## Task goal
From the listing below, work out how many lines contain "right". Reply with that number only.

## Provided entries
# # # # #

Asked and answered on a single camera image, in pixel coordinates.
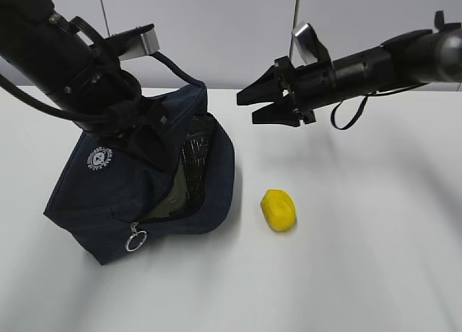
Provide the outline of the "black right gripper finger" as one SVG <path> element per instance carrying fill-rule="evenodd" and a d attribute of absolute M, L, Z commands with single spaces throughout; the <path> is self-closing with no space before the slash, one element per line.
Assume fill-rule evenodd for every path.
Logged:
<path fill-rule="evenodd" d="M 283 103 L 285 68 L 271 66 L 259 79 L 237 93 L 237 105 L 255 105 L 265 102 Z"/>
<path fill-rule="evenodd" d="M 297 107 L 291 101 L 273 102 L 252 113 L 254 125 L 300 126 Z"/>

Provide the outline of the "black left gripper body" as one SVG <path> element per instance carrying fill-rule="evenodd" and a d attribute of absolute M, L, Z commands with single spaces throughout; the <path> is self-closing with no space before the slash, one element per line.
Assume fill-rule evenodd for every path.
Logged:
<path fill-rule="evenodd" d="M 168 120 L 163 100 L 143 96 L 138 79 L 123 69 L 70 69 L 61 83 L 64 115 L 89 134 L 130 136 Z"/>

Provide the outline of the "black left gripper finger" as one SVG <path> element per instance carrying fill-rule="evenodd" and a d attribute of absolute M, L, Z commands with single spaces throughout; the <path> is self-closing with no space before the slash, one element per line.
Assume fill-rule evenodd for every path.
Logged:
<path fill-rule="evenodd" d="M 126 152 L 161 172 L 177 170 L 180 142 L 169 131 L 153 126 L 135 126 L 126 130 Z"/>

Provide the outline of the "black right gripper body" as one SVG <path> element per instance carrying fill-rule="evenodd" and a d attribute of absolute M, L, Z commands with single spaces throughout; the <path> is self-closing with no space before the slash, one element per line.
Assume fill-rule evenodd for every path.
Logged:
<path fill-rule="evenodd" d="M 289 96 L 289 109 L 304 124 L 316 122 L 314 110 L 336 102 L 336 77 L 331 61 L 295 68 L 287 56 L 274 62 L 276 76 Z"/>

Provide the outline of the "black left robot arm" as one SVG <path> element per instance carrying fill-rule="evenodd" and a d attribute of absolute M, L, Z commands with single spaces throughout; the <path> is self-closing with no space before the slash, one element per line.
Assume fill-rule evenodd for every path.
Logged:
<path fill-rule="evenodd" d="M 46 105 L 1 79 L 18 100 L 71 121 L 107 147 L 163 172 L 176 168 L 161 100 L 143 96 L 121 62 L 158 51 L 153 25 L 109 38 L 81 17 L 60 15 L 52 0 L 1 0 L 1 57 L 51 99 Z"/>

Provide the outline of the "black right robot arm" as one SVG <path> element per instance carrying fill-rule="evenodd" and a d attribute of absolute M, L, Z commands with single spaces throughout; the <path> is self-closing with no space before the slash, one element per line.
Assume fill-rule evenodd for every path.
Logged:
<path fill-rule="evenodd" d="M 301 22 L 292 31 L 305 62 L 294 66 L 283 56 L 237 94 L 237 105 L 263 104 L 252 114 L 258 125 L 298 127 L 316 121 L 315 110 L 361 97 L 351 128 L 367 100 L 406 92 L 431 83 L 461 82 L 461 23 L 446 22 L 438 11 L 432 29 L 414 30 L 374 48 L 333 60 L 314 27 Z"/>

# # # # #

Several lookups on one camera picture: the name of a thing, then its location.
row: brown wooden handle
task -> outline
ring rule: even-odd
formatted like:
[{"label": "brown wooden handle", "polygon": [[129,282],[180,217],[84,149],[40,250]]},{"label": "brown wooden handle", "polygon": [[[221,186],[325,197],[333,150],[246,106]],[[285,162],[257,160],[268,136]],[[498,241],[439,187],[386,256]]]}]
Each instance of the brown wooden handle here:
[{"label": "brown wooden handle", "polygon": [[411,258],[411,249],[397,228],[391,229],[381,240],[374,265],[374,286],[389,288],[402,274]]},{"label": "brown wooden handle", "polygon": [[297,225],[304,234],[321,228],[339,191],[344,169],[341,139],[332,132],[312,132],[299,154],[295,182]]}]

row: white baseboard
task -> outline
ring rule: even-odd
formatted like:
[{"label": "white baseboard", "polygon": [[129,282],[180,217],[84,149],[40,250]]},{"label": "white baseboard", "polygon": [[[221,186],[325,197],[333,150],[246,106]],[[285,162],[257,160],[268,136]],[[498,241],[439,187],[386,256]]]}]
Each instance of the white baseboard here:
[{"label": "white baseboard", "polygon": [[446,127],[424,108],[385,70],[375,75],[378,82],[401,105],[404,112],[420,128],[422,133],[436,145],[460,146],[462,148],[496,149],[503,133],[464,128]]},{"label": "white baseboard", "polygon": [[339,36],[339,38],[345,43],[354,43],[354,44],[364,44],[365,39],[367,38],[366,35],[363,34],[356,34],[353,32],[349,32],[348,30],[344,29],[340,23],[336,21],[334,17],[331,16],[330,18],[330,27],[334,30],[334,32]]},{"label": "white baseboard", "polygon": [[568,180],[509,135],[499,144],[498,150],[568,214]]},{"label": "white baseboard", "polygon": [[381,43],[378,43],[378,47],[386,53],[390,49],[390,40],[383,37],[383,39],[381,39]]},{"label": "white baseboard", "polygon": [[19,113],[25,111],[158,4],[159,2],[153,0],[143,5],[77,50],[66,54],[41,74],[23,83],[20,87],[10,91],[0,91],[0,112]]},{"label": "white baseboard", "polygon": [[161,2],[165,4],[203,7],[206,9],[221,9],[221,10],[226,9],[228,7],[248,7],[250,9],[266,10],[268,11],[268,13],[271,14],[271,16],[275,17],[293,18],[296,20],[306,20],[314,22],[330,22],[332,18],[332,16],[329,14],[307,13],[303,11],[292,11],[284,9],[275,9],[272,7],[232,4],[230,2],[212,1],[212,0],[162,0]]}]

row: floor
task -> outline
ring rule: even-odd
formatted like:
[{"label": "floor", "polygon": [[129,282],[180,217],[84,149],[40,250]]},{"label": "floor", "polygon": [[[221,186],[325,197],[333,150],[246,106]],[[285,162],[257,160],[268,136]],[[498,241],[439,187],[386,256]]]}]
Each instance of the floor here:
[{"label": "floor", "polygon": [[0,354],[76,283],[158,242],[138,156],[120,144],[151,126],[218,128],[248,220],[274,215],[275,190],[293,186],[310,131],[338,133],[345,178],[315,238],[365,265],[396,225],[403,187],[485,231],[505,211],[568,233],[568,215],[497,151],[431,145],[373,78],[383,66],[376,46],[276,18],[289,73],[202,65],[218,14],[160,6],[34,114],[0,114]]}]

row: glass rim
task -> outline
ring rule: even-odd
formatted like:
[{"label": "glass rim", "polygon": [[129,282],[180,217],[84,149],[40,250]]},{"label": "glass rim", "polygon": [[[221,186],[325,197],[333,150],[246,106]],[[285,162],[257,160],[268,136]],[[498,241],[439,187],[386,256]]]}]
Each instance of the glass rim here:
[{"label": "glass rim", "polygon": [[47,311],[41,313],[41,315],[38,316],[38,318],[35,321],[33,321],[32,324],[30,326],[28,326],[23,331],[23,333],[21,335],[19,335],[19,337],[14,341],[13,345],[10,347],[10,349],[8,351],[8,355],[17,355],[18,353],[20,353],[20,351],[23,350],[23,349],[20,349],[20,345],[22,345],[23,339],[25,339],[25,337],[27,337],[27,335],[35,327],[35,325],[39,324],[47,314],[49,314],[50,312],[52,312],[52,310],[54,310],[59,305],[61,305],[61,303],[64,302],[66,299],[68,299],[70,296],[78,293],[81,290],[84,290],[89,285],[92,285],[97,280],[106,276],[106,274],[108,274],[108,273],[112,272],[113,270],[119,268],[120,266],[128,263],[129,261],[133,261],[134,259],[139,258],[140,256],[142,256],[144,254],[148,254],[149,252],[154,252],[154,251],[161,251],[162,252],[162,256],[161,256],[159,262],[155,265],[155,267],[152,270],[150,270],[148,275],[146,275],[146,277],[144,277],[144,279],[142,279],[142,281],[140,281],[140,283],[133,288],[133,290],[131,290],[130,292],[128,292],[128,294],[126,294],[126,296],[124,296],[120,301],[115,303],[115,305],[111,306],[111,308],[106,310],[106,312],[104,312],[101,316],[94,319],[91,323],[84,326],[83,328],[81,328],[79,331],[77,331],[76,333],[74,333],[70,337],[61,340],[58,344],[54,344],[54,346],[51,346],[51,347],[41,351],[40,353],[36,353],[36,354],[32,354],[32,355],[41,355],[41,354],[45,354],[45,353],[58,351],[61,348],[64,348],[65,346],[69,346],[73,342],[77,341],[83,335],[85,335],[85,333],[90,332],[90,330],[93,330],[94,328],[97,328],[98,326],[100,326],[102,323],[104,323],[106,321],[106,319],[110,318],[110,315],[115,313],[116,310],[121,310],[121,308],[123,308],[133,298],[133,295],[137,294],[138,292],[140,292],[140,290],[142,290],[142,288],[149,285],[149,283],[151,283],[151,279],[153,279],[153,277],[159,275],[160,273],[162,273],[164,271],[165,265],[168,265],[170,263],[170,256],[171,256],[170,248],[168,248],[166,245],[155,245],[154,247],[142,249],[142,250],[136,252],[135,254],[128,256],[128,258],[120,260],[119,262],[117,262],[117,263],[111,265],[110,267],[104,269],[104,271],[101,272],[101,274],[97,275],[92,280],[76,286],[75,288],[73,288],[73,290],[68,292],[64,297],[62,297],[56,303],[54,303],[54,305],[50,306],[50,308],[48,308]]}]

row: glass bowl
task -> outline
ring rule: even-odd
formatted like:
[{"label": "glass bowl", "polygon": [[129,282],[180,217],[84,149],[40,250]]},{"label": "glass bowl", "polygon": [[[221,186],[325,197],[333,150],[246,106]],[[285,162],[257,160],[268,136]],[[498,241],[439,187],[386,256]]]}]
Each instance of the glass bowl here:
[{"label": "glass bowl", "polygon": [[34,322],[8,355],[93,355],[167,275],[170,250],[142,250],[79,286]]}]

# # # # #

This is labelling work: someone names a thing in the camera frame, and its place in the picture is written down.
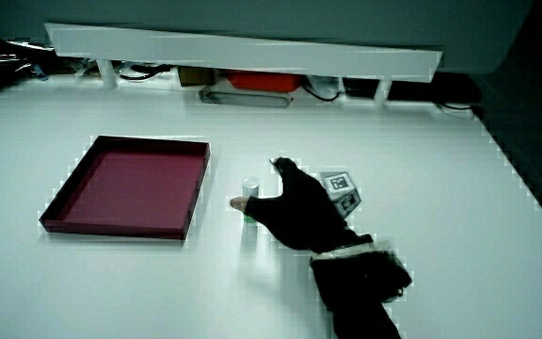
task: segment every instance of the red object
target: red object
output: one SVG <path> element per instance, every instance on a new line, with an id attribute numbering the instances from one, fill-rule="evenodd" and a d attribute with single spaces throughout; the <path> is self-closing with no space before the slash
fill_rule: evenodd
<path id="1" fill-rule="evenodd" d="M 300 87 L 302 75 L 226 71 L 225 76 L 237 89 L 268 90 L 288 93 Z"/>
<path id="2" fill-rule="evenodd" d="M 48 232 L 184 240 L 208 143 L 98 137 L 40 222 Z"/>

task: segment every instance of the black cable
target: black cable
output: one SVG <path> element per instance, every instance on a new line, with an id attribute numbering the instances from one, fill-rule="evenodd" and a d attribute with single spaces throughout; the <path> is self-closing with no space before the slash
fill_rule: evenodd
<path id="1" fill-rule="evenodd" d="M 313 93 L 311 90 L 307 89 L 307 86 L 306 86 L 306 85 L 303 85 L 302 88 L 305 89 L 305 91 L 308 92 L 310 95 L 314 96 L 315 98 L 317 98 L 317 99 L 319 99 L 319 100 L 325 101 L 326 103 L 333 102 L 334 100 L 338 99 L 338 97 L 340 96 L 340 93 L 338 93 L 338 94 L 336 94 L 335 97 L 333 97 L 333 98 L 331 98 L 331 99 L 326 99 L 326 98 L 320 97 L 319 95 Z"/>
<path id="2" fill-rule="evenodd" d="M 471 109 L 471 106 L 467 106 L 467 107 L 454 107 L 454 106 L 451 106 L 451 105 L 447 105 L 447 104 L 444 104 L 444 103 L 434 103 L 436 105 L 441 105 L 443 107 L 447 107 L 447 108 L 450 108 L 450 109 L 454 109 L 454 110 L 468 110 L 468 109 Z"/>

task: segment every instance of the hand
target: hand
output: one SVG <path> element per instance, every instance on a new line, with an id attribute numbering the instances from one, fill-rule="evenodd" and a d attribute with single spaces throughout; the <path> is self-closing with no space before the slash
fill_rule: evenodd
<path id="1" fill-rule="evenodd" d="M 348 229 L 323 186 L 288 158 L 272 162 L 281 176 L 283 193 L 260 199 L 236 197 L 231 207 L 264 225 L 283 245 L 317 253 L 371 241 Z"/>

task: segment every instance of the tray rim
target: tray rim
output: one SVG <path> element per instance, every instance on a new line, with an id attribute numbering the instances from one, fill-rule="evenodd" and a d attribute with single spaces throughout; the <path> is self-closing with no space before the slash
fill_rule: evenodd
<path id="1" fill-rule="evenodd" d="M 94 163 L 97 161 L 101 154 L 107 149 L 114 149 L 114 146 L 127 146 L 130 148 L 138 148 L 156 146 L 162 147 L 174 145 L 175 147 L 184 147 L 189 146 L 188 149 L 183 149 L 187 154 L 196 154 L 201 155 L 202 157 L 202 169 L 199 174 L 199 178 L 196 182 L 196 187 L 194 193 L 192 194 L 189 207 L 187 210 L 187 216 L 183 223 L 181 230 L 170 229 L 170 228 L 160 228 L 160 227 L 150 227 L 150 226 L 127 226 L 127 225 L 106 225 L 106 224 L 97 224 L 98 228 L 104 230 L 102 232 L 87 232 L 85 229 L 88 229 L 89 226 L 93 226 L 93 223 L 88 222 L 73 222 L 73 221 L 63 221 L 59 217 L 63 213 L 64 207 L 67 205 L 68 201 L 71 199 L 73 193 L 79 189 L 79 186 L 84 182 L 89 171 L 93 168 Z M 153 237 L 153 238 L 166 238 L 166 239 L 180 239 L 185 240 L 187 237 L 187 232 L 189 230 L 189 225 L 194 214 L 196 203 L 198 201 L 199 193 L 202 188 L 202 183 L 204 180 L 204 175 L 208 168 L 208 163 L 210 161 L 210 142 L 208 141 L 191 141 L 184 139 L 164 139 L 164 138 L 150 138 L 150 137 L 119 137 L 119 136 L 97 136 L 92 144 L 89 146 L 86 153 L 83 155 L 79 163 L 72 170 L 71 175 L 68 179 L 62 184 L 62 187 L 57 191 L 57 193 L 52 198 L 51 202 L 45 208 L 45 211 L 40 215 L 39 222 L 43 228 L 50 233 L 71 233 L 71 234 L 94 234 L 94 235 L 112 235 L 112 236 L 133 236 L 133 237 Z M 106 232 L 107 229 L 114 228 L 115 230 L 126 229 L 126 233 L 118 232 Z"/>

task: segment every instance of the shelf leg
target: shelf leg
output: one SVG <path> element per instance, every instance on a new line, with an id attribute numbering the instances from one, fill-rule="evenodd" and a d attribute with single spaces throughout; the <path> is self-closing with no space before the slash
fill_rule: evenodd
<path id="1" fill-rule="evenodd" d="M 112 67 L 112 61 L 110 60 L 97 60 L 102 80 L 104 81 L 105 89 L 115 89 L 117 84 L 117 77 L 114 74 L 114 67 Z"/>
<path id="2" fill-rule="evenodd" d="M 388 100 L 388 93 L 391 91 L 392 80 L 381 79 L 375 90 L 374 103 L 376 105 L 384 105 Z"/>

# # # # #

## Answer to the exercise
3